Wherever a line in the data holds the word "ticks", pull that line out.

▼▼▼

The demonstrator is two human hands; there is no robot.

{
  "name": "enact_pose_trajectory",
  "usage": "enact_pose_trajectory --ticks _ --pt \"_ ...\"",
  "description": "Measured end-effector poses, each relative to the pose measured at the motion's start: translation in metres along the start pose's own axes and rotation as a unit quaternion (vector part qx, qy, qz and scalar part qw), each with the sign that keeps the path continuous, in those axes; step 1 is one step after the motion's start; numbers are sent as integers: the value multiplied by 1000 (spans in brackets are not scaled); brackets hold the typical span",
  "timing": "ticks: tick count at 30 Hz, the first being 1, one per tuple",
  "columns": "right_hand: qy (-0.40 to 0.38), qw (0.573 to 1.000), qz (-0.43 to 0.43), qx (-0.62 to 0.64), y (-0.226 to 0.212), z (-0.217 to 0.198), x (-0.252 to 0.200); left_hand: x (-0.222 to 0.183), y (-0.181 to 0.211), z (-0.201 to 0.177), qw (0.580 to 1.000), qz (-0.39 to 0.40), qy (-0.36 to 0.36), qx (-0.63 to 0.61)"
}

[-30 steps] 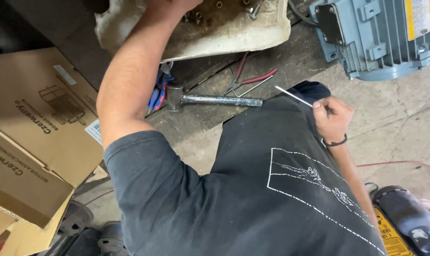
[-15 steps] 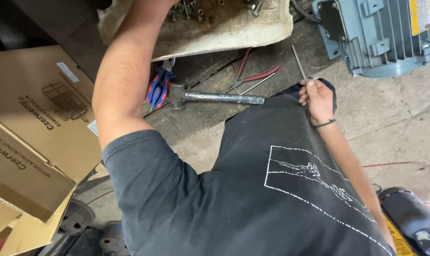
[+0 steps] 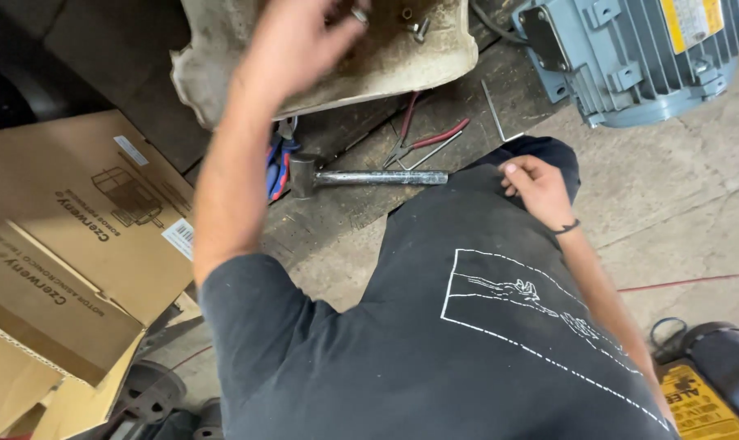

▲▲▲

§ **RESPONSE AREA**
  "usage": "enact_pose_trajectory --ticks _ --pt \"_ ...\"",
  "timing": "ticks: tick count at 30 Hz, the first being 1, one per tuple",

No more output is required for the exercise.